В Москве собралось несметное множество старых друзей, но Александр со всеми виделся мельком, голова его шла кругом от внезапного возврата к позабытой московской жизни, к тому же весенняя распутица мешала разъезжать по городу. За время его отсутствия в семействе Грибоедовых произошли перемены: кузина Елизавета родила Паскевичу уже двоих сыновей — Михаила и Федора — и двух девочек-близняшек, а кузина София стала совсем взрослой, красивой и такой же веселой и живой, как в детстве. Будущая жена Бегичева, Анна Ивановна Барышникова, Александру понравилась. Она оказалась очень милой, приветливой, доброй и прекрасно образованной. Ее дед происходил из мещан, приобрел огромное состояние и «говорящую» фамилию, отец вложил капитал в дворянский титул (в конце царствования Екатерины порой дозволялось покупать места в Табели о рангах, что император Павел пресек), в крестьян и земли и в воспитание единственной дочери и наследницы. Анна Ивановна соединяла мещанские добродетели, не вовсе изжитые в ее семье, с изяществом балованной московской барышни — сочетание получилось очаровательным.

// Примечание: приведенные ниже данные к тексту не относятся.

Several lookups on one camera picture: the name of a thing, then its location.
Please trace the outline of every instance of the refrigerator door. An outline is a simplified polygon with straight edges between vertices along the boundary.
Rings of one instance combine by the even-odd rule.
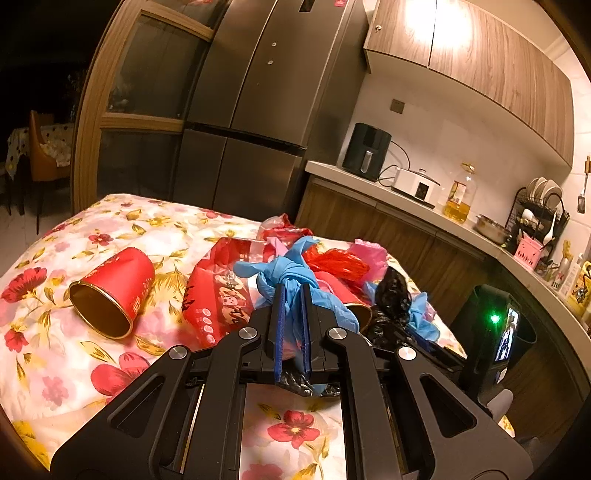
[[[277,0],[232,0],[199,74],[187,120],[230,128],[244,78]]]
[[[302,169],[302,157],[230,138],[213,209],[258,221],[280,215],[294,205]]]
[[[333,46],[354,1],[341,7],[332,0],[277,3],[248,70],[233,129],[306,146],[325,72],[336,57]]]
[[[173,201],[212,208],[226,137],[185,130],[178,155]]]

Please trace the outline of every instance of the red plastic bag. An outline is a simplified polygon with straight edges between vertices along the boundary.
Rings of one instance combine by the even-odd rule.
[[[356,283],[369,271],[367,263],[338,248],[331,248],[323,254],[314,255],[309,260],[304,257],[304,260],[313,272],[327,272],[336,278]]]
[[[274,255],[273,246],[265,242],[220,238],[195,265],[185,289],[182,311],[204,348],[247,325],[254,309],[246,279],[232,271],[234,263],[268,262]]]
[[[279,217],[268,218],[261,223],[256,239],[266,241],[268,237],[276,236],[287,248],[291,248],[296,240],[308,235],[314,235],[312,230],[292,225],[287,214],[284,213]]]

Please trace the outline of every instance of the spatula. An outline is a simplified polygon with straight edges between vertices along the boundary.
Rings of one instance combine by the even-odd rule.
[[[585,213],[585,191],[587,190],[587,179],[591,173],[591,155],[587,155],[587,161],[585,162],[585,183],[583,190],[579,193],[579,199],[577,201],[577,211],[579,213]]]

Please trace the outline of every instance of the floral bedspread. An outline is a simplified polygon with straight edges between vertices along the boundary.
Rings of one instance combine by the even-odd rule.
[[[202,347],[180,313],[187,279],[217,239],[255,238],[258,227],[211,210],[113,194],[56,226],[0,277],[0,404],[43,465],[49,468],[55,451],[168,348]],[[109,340],[77,316],[67,286],[129,246],[150,256],[156,278],[132,335]],[[321,251],[347,246],[319,244]],[[408,278],[395,259],[389,263]],[[408,288],[418,291],[410,279]],[[435,323],[438,343],[463,354],[439,317]],[[241,478],[346,478],[339,401],[249,385]]]

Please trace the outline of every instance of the metal bowl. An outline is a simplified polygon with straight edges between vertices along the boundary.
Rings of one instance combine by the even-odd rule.
[[[511,232],[509,230],[500,223],[496,223],[494,220],[491,220],[484,215],[478,215],[476,217],[474,230],[497,245],[505,244],[511,237]]]

Прошло несколько дней, прежде чем Александр со Степаном нашли время для серьезной беседы. Грибоедов прочел другу первый акт пьесы, с которым отчасти уже познакомил Кюхельбекера. Тот в свое время не сделал никаких замечаний, и Александр оказался совершенно не готов к разгромной критике Бегичева. Замысел, исполнение, характеры действующих лиц, отношения между ними, стихи, рифмы — все подверглось строгому разбору Степана, и все получило весьма низкую оценку. Особенно ему не понравилось, что в пьесе были заметны следы французского влияния. Например, горничную звали Лизанька — явный перевод традиционного для французской субретки уменьшительного имени Лизетта. Где видано, чтобы так ласково обращались к крепостной девушке, хотя бы наперснице барышни, в московском доме? Грибоедов был несколько ошарашен градом упреков, спорил, старался доказать свою правоту, едва ли не почувствовал обиду и расстался поздней ночью со Степаном холодновато.

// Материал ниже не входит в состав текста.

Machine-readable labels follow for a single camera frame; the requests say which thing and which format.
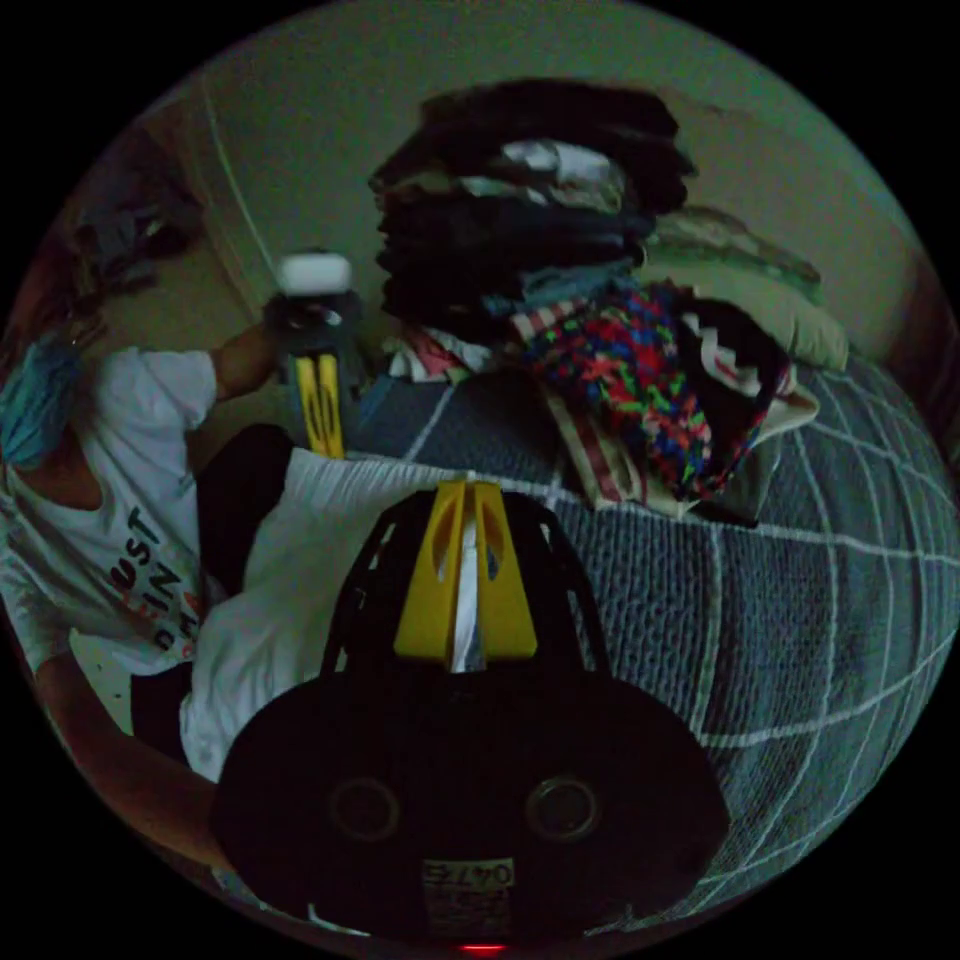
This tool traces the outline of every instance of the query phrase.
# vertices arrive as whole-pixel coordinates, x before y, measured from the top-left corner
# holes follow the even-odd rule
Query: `white t-shirt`
[[[225,594],[200,568],[185,434],[216,392],[206,352],[123,350],[85,378],[72,420],[100,509],[50,503],[4,471],[0,593],[34,672],[69,649],[71,627],[133,673],[193,659],[200,623]]]

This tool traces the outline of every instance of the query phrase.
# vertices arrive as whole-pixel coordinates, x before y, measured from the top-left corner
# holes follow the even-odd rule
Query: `wall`
[[[703,171],[691,199],[724,205],[812,259],[854,343],[878,359],[896,353],[920,246],[859,151],[755,61],[614,2],[355,0],[209,66],[193,85],[194,139],[254,302],[272,291],[285,251],[324,244],[351,258],[357,289],[377,307],[384,275],[367,177],[412,132],[426,96],[518,74],[677,91],[669,102]]]

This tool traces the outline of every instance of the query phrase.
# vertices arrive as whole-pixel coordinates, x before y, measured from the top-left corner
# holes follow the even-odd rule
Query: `camera lens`
[[[599,819],[600,805],[593,790],[573,777],[544,780],[527,799],[527,823],[544,840],[582,840]]]
[[[373,843],[386,840],[396,831],[400,804],[379,780],[344,780],[330,794],[330,819],[352,840]]]

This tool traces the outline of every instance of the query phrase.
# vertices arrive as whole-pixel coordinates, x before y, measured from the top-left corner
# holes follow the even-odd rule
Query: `white sheet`
[[[257,533],[243,593],[214,608],[200,631],[192,691],[180,707],[180,736],[193,770],[216,782],[234,739],[257,711],[317,675],[340,588],[380,514],[456,476],[417,464],[294,451],[284,495]],[[454,670],[464,669],[475,632],[476,583],[476,540],[468,527]]]

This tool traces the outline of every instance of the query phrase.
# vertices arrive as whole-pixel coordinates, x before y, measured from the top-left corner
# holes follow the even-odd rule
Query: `black pants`
[[[200,559],[230,596],[243,572],[261,522],[283,493],[293,441],[276,426],[241,430],[197,476]],[[192,665],[131,679],[133,735],[186,764],[180,743],[180,702],[190,692]]]

Оба были огорчены размолвкой. Бегичев всю ночь раскаивался в резкости суждений, хотя понимал, что не был бы столь прямолинеен, если бы не верил в великие способности друга, нуждавшегося не в огульном одобрении, а в вызове своему мастерству. Рано утром он поехал в Новинское — то ли извиняться, то ли оправдываться, то ли мириться. Не может же какая-то комедия разрушить мужскую дружбу!

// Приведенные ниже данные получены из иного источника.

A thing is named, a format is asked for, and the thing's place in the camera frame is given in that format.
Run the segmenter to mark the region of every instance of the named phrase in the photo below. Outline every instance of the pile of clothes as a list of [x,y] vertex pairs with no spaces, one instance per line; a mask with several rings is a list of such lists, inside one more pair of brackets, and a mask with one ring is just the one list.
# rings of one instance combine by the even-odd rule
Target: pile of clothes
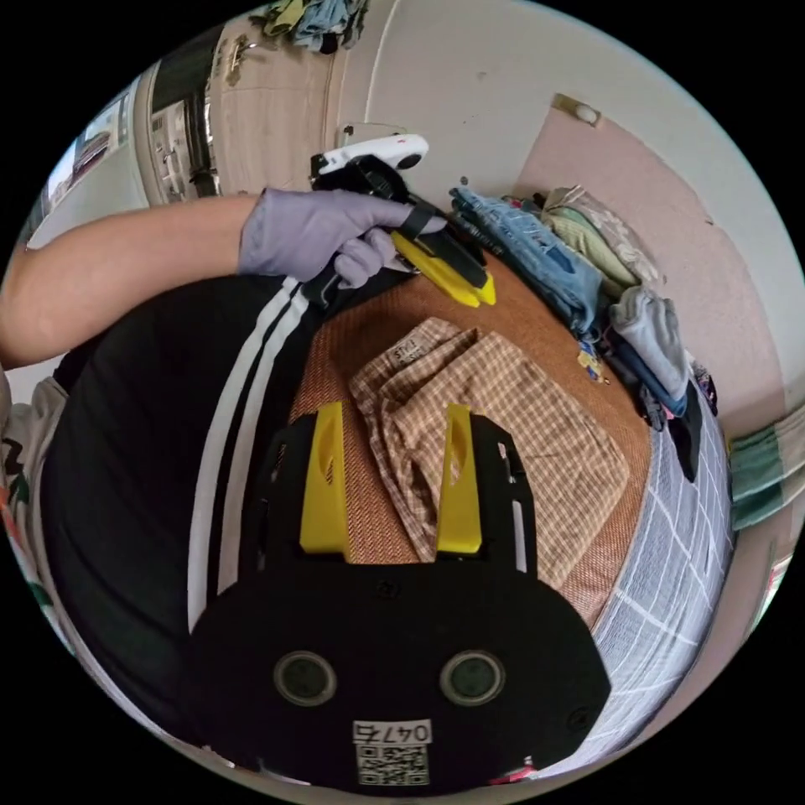
[[637,233],[580,185],[531,199],[489,198],[466,187],[450,195],[456,225],[565,323],[583,365],[603,358],[644,419],[656,430],[670,429],[684,473],[694,480],[697,388],[716,414],[715,384],[685,351],[673,302],[647,287],[662,277]]
[[538,575],[555,589],[604,526],[629,479],[613,438],[497,333],[426,319],[359,370],[350,392],[383,485],[423,562],[436,557],[450,403],[482,411],[514,434],[534,495]]
[[355,45],[368,10],[369,0],[272,0],[249,20],[268,43],[287,40],[330,55]]

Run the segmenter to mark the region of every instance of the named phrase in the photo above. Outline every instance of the black strap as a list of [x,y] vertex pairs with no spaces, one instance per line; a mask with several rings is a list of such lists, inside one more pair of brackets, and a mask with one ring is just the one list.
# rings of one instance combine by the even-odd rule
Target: black strap
[[434,206],[420,201],[411,210],[411,214],[405,219],[398,231],[409,241],[415,241],[422,234],[422,230],[428,222],[438,214],[439,211]]

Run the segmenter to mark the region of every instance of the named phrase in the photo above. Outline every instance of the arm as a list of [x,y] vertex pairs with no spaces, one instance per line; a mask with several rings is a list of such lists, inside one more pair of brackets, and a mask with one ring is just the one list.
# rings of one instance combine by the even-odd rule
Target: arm
[[60,355],[163,291],[234,274],[256,202],[232,196],[123,213],[19,248],[0,288],[0,365]]

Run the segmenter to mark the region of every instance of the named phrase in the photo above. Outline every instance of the white sticker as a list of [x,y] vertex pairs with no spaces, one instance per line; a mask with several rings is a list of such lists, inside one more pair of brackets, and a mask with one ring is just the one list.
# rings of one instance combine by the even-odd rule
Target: white sticker
[[358,782],[362,786],[427,786],[430,719],[353,721]]
[[352,742],[355,744],[423,746],[432,743],[433,739],[430,719],[352,722]]

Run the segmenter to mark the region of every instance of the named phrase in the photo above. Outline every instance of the purple glove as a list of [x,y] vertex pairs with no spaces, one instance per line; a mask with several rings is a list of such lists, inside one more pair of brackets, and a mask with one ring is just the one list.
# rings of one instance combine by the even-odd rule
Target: purple glove
[[[342,285],[359,288],[397,254],[383,229],[401,226],[411,207],[345,190],[264,190],[243,227],[240,274],[286,275],[306,283],[334,254]],[[433,218],[423,234],[444,227]]]

Он нашел Александра только что вставшим с постели; неодетый, тот сидел у растопленной печи и бросал в нее свой первый акт лист за листом!
— Послушай, что ты делаешь?!! — закричал Степан в ужасе.
Грибоедов взглянул на него весело:
— Я обдумал — ты вчера говорил мне правду, но не беспокойся: все уже готово в моей голове.
Александр заметно воспрянул духом; теперь он был уверен, что у него найдется умный и нелицеприятный критик, и всё, что заслужит его одобрение, заслужит и одобрение будущих читателей и зрителей. Через неделю он переписал большую часть акта по-новому, оставив только несколько прежних сцен, которые, как ему казалось, получились лучше других.
Замечания Бегичева были Грибоедову очень важны. Степан знал свет лучше юного Кюхельбекера, лучше самого Александра, на пять лет оторванного от России. Бегичев живал и в деревне, и в Петербурге, и в Москве, и в захолустных городках — и мог верно судить, удается автору отразить российскую действительность или он искажает ее в угоду сценическим традициям.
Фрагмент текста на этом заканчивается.